I have as much boorish curiosity as the next person, but I was too shy to truly snoop out answers to my questions, which are all most aptly phrased: "????????"
- The Japanese lecturer who dances alone. He converted to Judaism, left Japan and moved, alone as far as I know, to Israel, where he is a linguistics professor at Bar-Ilan University.
He gave us a lecture (originally published in Hebrew) entitled "Printsipn funem eynhaytlekhn oysleyg fun hebreyishe verter oyf yidish" [Principles of the Standardized Orthography of Hebrew Words in Yiddish].
He drinks a bottle of wine each day for his health.

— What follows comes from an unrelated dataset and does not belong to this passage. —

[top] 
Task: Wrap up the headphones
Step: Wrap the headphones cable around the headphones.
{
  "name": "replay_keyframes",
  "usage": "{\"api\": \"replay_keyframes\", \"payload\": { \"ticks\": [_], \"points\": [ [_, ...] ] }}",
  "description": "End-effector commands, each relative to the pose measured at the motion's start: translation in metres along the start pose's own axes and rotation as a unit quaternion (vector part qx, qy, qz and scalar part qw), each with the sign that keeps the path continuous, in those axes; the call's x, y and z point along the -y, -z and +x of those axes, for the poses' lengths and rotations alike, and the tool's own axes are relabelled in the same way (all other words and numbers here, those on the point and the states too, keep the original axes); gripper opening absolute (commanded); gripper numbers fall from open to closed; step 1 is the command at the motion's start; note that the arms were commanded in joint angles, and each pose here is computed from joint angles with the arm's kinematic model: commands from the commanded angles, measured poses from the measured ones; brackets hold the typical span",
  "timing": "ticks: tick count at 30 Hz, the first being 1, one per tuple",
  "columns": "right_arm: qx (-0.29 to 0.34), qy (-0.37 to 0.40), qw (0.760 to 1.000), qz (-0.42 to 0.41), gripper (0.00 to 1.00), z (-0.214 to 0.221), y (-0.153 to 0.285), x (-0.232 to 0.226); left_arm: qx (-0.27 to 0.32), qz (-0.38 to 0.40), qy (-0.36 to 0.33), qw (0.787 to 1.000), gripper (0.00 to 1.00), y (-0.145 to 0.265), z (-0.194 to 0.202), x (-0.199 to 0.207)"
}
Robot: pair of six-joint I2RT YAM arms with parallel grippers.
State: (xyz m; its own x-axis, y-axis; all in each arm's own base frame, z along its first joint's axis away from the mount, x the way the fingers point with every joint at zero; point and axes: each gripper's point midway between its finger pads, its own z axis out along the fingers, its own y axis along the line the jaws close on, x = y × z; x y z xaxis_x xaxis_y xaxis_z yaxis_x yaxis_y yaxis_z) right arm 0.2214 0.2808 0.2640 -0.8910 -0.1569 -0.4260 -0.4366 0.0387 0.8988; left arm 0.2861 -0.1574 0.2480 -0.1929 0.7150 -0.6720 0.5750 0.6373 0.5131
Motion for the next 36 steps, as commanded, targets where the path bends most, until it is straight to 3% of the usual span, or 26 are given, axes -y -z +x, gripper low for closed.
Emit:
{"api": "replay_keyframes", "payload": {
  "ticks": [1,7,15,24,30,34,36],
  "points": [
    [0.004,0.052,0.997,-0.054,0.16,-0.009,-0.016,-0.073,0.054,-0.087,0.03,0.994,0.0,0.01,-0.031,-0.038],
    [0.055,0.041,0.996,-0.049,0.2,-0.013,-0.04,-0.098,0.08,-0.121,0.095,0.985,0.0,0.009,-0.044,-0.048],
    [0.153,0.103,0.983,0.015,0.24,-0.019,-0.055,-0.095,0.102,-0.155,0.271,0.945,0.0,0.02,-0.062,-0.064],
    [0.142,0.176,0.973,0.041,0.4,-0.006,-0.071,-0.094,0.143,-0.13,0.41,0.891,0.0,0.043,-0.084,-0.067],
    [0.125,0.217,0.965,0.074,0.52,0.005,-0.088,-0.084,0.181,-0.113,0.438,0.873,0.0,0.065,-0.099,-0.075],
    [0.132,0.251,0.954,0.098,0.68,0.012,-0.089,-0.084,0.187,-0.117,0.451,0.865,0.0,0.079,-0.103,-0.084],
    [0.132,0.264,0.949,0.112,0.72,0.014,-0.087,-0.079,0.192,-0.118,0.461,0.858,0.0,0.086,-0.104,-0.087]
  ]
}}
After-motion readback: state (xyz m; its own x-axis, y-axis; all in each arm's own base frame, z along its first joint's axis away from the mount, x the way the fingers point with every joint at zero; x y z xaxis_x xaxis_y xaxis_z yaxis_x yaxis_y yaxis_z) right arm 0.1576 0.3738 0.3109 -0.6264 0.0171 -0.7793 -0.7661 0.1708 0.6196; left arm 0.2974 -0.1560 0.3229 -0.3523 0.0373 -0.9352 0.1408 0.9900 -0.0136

I peeked in the door at the dance class. Holding hands, four people shuffled around a very small circle in indifferent fashion, and then there was Tsvi - who looks like an acrobatic weight-lifter - dancing among them with extreme and graceful movements of feet, legs, torso, neck, arms and hands.

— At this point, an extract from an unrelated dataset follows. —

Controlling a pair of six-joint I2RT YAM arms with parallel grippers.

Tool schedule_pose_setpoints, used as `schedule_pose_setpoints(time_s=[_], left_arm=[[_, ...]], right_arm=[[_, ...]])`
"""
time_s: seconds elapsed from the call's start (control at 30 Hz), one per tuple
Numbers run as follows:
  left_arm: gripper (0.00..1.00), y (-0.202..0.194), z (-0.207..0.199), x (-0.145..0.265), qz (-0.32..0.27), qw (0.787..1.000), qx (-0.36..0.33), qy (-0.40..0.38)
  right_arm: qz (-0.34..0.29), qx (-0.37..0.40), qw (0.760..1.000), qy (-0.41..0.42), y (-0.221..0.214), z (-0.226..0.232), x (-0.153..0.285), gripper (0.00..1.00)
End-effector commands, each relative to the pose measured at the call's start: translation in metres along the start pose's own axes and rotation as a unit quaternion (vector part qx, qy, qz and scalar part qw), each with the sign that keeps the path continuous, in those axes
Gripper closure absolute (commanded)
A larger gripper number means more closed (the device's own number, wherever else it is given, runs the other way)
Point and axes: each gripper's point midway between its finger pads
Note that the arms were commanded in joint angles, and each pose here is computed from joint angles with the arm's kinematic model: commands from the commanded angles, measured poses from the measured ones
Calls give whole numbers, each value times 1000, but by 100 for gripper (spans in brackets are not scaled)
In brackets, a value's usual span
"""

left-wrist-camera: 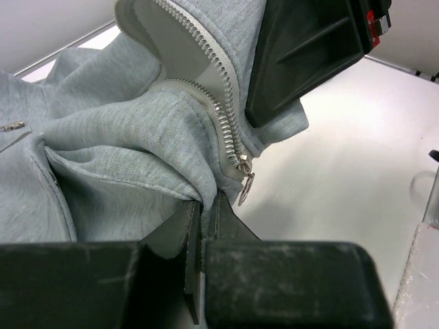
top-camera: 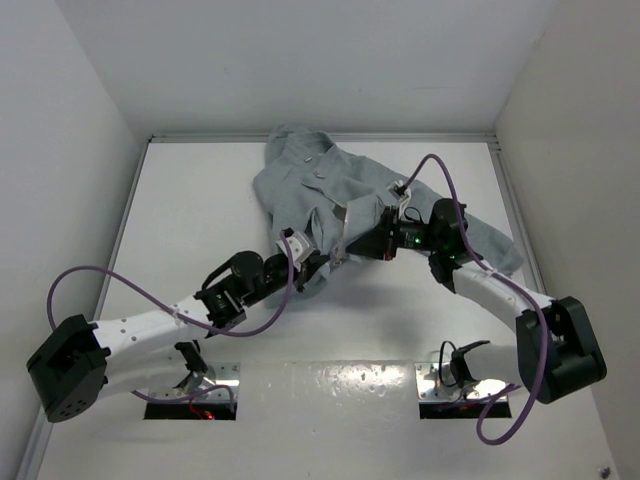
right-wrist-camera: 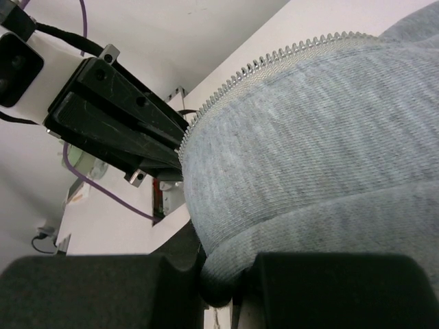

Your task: Zip up the jacket

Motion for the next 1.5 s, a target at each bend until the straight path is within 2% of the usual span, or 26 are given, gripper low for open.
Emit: schedule_pose_setpoints(time_s=[0.0,0.2,0.47,0.5,0.57,0.63,0.73,0.8,0.93,0.97,1.07,1.1,1.17,1.37,1.47], left_arm=[[100,11,-5,0,-5,1000,-27,-10],[100,3,-12,2,9,999,-36,-33],[100,-33,-43,8,73,988,-54,-127],[100,-35,-45,9,75,986,-64,-135],[100,-42,-53,12,86,981,-64,-160],[100,-50,-61,16,98,975,-68,-188],[100,-62,-74,24,116,964,-61,-230],[100,-65,-81,24,126,958,-66,-250],[100,-79,-86,29,157,948,-64,-269],[100,-85,-86,30,169,946,-60,-270],[100,-93,-87,31,193,942,-41,-270],[100,-95,-87,33,199,941,-40,-270],[100,-95,-86,31,205,943,-21,-262],[100,-102,-79,37,235,941,24,-244],[100,-102,-79,38,237,940,31,-242]], right_arm=[[-22,47,998,18,13,15,4,100],[-12,21,1000,15,-6,17,11,100],[10,-39,999,2,-32,16,18,100],[12,-45,999,-1,-35,15,19,94],[20,-61,998,-9,-43,14,21,89],[24,-65,997,-15,-49,13,24,68],[35,-74,996,-34,-60,8,28,45],[44,-82,994,-54,-66,4,31,42],[43,-43,995,-81,-67,4,40,43],[33,-2,995,-90,-59,4,42,46],[41,59,988,-133,-61,-3,54,54],[46,99,983,-145,-61,-8,58,54],[53,120,980,-150,-64,-4,64,54],[65,224,966,-112,-63,13,69,58],[72,251,964,-59,-69,32,65,61]])
Point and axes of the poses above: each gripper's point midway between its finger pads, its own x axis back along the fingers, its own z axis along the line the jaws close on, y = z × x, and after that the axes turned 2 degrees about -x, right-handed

At dinner on the last night of camp Tsvi turned on his I-Pod, put the ear-buds in his ears, took out his handkerchief, and danced alone, very beautifully, for about half an hour, all around the dining hall.
I-Pods have made it much easier for people to dance to the beat of a different drummer.

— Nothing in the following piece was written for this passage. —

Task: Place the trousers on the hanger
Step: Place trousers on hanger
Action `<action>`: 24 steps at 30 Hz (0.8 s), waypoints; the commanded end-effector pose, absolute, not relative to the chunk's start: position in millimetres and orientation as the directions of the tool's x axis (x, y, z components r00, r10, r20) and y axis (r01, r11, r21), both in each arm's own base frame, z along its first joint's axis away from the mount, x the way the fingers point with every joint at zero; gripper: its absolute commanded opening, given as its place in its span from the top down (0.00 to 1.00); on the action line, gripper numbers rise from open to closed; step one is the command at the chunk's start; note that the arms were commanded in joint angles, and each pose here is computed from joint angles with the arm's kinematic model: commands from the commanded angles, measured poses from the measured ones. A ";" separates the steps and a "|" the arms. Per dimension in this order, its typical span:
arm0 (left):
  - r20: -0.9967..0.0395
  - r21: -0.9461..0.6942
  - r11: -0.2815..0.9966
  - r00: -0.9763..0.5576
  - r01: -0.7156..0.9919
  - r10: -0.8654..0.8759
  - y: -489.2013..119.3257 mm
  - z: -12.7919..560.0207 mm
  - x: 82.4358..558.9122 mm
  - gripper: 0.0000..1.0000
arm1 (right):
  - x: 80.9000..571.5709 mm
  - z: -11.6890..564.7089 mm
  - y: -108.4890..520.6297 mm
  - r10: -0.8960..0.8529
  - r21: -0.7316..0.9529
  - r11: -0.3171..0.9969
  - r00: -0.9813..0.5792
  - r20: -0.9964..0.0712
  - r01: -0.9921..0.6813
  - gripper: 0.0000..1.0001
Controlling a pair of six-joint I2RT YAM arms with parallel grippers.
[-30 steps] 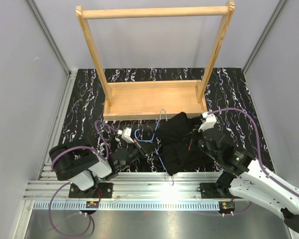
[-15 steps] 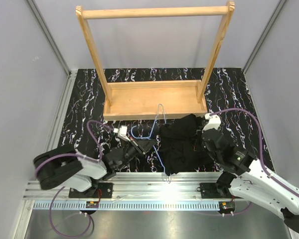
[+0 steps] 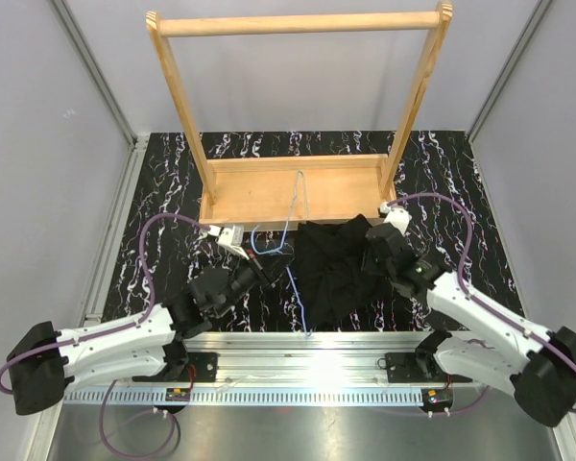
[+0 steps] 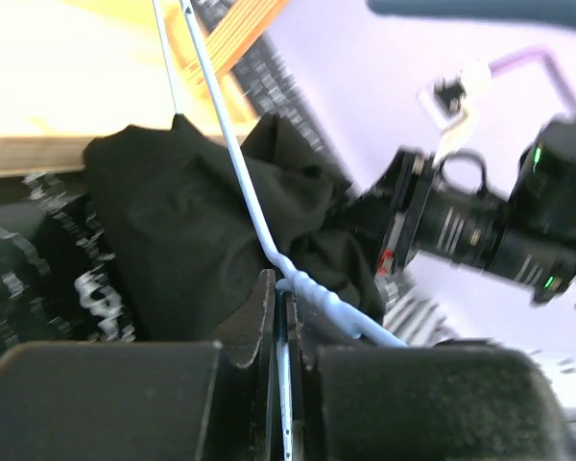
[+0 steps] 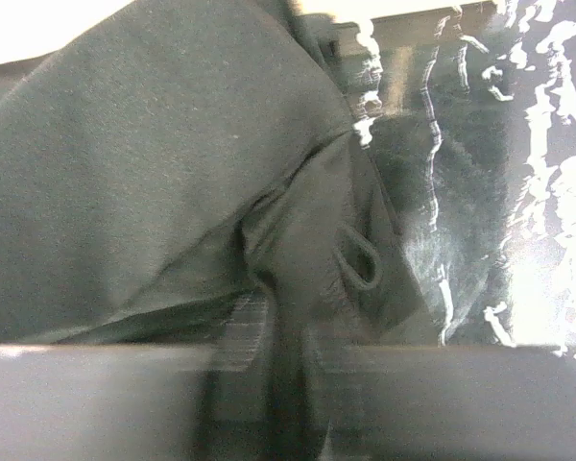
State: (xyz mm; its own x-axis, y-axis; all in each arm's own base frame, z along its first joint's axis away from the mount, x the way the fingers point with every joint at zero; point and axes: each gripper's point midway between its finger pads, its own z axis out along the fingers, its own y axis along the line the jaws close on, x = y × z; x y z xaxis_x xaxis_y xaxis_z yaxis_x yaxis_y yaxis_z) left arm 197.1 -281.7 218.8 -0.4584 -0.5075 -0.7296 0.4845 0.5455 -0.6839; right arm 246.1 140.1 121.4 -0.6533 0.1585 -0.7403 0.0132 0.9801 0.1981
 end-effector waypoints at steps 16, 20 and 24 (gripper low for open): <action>-0.798 -0.589 0.667 -0.458 0.457 -0.391 -267.2 227.5 203.7 1.00 | 277.6 163.1 85.1 0.279 0.165 0.954 -0.544 -0.791 0.249 0.09; -0.810 -0.563 0.698 -0.464 0.443 -0.359 -258.2 232.8 206.0 1.00 | 270.8 160.8 82.1 0.291 0.183 0.952 -0.536 -0.792 0.246 0.08; -0.826 -0.523 0.722 -0.478 0.453 -0.298 -250.8 242.1 206.5 1.00 | 265.3 159.9 82.9 0.315 0.214 0.946 -0.532 -0.786 0.244 0.08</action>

He is NOT connected, he says, to the Japan Yiddish Club in Tokyo, well known at camp because for several years its founder Jack Halpern, who is a kanji lexicographer and a unicyclist, brought six or eight of his ethnically Japanese students/followers with him to camp from their home-town, Tokyo. The club publishes Der Yapanisher Yid, "the only Yiddish publication in the Far East." - The man who attends nothing and talks to nobody. The first room in our long cabin was occupied by a very orthodox couple. The wife was fairly young. She dressed in long skirts, long sleeves, and a wig or a scarf covering every hair on her head. The father was rotund, quite a bit older, oysgeput in full chasidic regalia.
They have a young child. When I made the mistake of saying, "What a pretty little girl" the father said huffily (without looking at me in case he might be tempted into sin by gazing upon a 54-year-old woman): "No, it's a boy." I had forgotten that the orthodox do not cut their sons' hair for three years. The son had a rubber band in a cute little pony tail on the top of his head.
The mother was often seen reading the book, "Fit for Life." The father rarely spoke to anyone. They ate alone, at their room - the kosher dining hall was not kosher enough for them. She prefers to eat only raw food.
Halfway through the week the mother and child started appearing at some events; she would allow him to run through the dining hall and be near other children, although he was not allowed to eat anything.
On the Sabbath the father sat alone all day at a card table covered with clear vinyl. He read and sang to himself. His wife and child were alone elsewhere.
The mystery: why had they come?
This mystery was somewhat cleared up by a teacher who told me the father is a Bobover (on Shabbos he wore the large, cylindrical, hairy hat you see at that Wikipedia site, with white stockings and knee britches). The wife began to study Yiddish a decade ago, was from a secular family but became frum (very religious). In this sect, parents sign an agreement that they will speak only Yiddish to children in the home, and that the children will not spend time with any relative outside the sect. However, the mother told her professor "They cut me and my family some slack because I'm a baal teshuvah (someone who 'comes back' to very religious practice)." She is also allowed to drive, while other women do not. "Our men treat our women like queens. A woman should be taken care of. In a car she might be seen by a man." The teacher thought a woman walking down the street can also be seen, but whatever, at any rate, this young PhD student is not eager to give up her car keys. Her husband drives a taxi but only within his religious community. He came to camp in order to make sure his wife didn't do anything untoward. - A vegetarian modern orthodox Jew from India. A tall man from India became interested in Hebrew and Yiddish and traveled halfway around the world to attend this camp. He met and fell in love with the camp founder, a Yiddish poet and the daughter of a pre-eminent Yiddish scholar. He left India and converted; he wears a kippah and tsitsis; he and the camp founder married and have three smart and beautiful almost-grown children who look like gypsies and who speak English, Yiddish and Tamil fluently.
One of the days we were at camp this man drove back to the city, ran 26 miles in the Transcendental Marathon, and drove back to camp afterwards, tired but happy.
How did all this come to be?
1 Comments:
Wow, what an interesting cast of characters. You have a true gift for describing people that makes me feel like I was there as well!